Please reproduce the listing word for word. Pictures stay out.

-.-.-

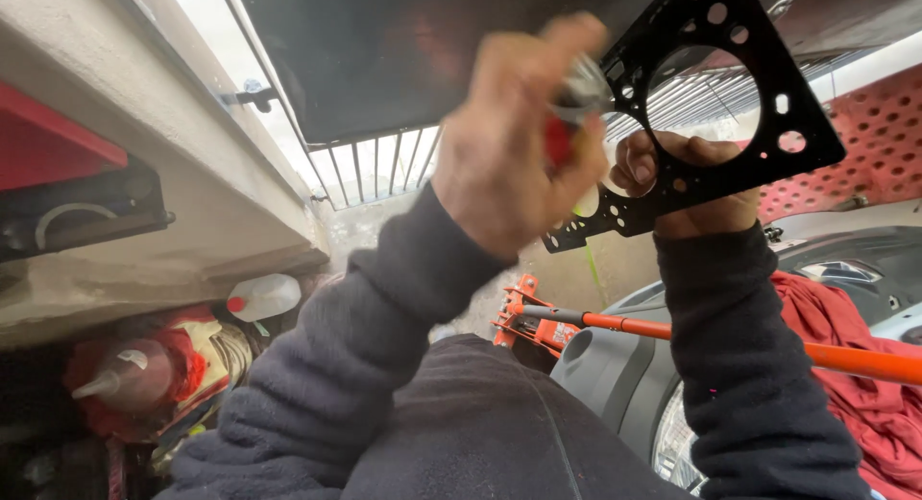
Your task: Applying a spray lubricant or cleaner to an engine head gasket in an auto repair setting.
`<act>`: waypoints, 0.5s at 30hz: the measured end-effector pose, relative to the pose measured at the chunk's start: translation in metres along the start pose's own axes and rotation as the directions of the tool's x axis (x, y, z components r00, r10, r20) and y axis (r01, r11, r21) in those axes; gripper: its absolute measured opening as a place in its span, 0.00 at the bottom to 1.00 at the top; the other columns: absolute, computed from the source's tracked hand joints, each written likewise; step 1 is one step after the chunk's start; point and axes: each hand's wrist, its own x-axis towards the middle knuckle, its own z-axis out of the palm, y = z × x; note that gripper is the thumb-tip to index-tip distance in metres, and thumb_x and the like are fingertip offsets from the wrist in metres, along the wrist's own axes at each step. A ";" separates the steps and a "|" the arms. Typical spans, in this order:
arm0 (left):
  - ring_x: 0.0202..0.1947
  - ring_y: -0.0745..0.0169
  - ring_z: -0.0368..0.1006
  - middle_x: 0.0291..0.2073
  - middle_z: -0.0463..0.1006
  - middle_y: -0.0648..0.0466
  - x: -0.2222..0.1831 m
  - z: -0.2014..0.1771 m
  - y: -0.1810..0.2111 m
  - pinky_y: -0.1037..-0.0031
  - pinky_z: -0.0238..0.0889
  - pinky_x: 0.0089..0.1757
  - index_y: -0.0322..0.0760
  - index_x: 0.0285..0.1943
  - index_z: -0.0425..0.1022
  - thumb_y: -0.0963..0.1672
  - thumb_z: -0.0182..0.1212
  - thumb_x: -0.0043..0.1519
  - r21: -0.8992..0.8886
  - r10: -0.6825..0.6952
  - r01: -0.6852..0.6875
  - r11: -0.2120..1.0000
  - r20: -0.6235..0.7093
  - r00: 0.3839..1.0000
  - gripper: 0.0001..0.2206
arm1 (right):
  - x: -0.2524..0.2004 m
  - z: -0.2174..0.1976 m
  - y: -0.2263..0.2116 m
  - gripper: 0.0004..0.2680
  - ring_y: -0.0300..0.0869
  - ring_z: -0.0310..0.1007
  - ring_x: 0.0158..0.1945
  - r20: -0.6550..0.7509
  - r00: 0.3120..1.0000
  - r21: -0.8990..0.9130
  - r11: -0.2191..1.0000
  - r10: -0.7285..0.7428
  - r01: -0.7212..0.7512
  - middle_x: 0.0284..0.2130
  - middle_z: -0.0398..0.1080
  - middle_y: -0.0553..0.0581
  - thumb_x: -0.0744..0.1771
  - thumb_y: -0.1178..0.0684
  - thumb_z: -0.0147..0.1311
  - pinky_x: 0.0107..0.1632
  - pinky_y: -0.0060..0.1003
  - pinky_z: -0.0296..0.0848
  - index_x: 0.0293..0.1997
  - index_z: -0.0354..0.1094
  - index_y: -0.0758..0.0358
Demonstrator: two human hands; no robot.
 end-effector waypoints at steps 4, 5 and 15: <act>0.54 0.50 0.75 0.59 0.68 0.46 -0.022 0.002 0.049 0.71 0.78 0.51 0.48 0.73 0.53 0.38 0.60 0.68 -0.126 0.261 -0.243 0.962 0.151 0.953 0.27 | 0.004 -0.004 -0.005 0.19 0.41 0.56 0.37 0.037 0.999 0.002 1.000 0.029 -0.029 0.34 0.65 0.55 0.69 0.41 0.56 0.46 0.33 0.56 0.49 0.68 0.74; 0.51 0.51 0.75 0.58 0.68 0.44 -0.029 0.001 0.059 0.71 0.77 0.49 0.51 0.73 0.54 0.38 0.62 0.69 -0.130 0.248 -0.224 0.966 0.211 0.946 0.27 | 0.004 -0.004 -0.006 0.19 0.41 0.56 0.38 0.064 0.996 0.008 0.998 0.055 -0.055 0.34 0.65 0.54 0.69 0.40 0.56 0.48 0.33 0.57 0.51 0.67 0.73; 0.41 0.57 0.77 0.52 0.68 0.46 -0.015 0.004 0.024 0.70 0.76 0.39 0.56 0.74 0.56 0.40 0.71 0.65 0.022 0.209 -0.216 0.976 0.184 0.960 0.32 | 0.006 0.000 -0.003 0.19 0.42 0.59 0.40 0.059 0.998 0.008 1.000 0.014 -0.014 0.33 0.67 0.55 0.68 0.41 0.56 0.48 0.33 0.59 0.50 0.70 0.73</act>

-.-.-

● **FINISHED TASK**
Your task: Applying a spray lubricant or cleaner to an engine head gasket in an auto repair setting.
`<act>`: waypoints, 0.5s at 30hz: the measured end-effector pose, relative to the pose measured at the chunk's start: translation in metres along the start pose's own axes and rotation as the directions of the tool's x axis (x, y, z components r00, r10, r20) and y axis (r01, r11, r21) in those axes; gripper: its absolute measured opening as a place in its span, 0.00 at the bottom to 1.00 at the top; the other columns: absolute, computed from the source's tracked hand joints, each written likewise; step 1 is one step after the chunk's start; point and axes: each hand's wrist, its own x-axis towards the middle knuckle, its own z-axis out of the palm, y = z × x; note that gripper is the thumb-tip to index-tip distance in metres, and thumb_x and the like are fingertip offsets from the wrist in metres, along the wrist's own axes at each step. A ";" separates the steps and a "|" the arms. Typical spans, in this order:
arm0 (left):
  - ring_x: 0.0202..0.1947
  - ring_y: -0.0745..0.0169
  - ring_z: -0.0368..0.1006
  - middle_x: 0.0291..0.2073
  - middle_z: -0.0463..0.1006
  - middle_y: -0.0648..0.0466
  - x: -0.2222..0.1831 m
  - z: -0.2014..0.1771 m
  - y: -0.1810..0.2111 m
  - pinky_y: -0.1037..-0.0031
  - pinky_z: -0.0238..0.0889
  - pinky_x: 0.0089..0.1757
  - index_y: -0.0322..0.0760
  - index_x: 0.0285..0.1943
  - index_z: -0.0425..0.1022
  - thumb_y: -0.0963..0.1672
  - thumb_z: -0.0182..0.1212
  - thumb_x: -0.0043..0.1519
  - r21: -0.8992..0.8886
  - r10: -0.6825..0.6952
  - r01: -0.6852..0.6875
  - r11: -0.2120..1.0000
  - r20: -0.6235..0.7093
  - r00: 0.3839..1.0000
  - gripper: 0.0001..0.2206
arm1 (right):
  - x: -0.2524..0.2004 m
  - z: -0.2174..0.1976 m
  - y: -0.2263..0.2116 m
  - gripper: 0.0004..0.2680
  - ring_y: -0.0300..0.0869
  - ring_z: -0.0310..0.1007
  - ring_x: 0.0158..0.1945
  - r20: -0.6550..0.7509
  - r00: 0.3120..1.0000
  - r21: -0.8990..0.9130
  - r11: -0.2191..1.0000
  - r10: -0.7285..0.7428
  - r01: -0.7212..0.7512
  - middle_x: 0.0284..0.2130
  - middle_z: -0.0398..0.1080
  - middle_y: -0.0553..0.0581
  - thumb_x: -0.0744..0.1771
  - thumb_y: -0.1178..0.0684
  - thumb_z: -0.0147..0.1311
  - pinky_x: 0.0107..0.1632
  - pinky_y: -0.0060..0.1003
  - pinky_z: -0.0296..0.0848
  - index_x: 0.0293..0.1997
  - index_z: -0.0354..0.1094
  - index_y: -0.0758..0.0358
Demonstrator: two human hands; no robot.
 end-effector waypoints at steps 4, 5 and 15: <act>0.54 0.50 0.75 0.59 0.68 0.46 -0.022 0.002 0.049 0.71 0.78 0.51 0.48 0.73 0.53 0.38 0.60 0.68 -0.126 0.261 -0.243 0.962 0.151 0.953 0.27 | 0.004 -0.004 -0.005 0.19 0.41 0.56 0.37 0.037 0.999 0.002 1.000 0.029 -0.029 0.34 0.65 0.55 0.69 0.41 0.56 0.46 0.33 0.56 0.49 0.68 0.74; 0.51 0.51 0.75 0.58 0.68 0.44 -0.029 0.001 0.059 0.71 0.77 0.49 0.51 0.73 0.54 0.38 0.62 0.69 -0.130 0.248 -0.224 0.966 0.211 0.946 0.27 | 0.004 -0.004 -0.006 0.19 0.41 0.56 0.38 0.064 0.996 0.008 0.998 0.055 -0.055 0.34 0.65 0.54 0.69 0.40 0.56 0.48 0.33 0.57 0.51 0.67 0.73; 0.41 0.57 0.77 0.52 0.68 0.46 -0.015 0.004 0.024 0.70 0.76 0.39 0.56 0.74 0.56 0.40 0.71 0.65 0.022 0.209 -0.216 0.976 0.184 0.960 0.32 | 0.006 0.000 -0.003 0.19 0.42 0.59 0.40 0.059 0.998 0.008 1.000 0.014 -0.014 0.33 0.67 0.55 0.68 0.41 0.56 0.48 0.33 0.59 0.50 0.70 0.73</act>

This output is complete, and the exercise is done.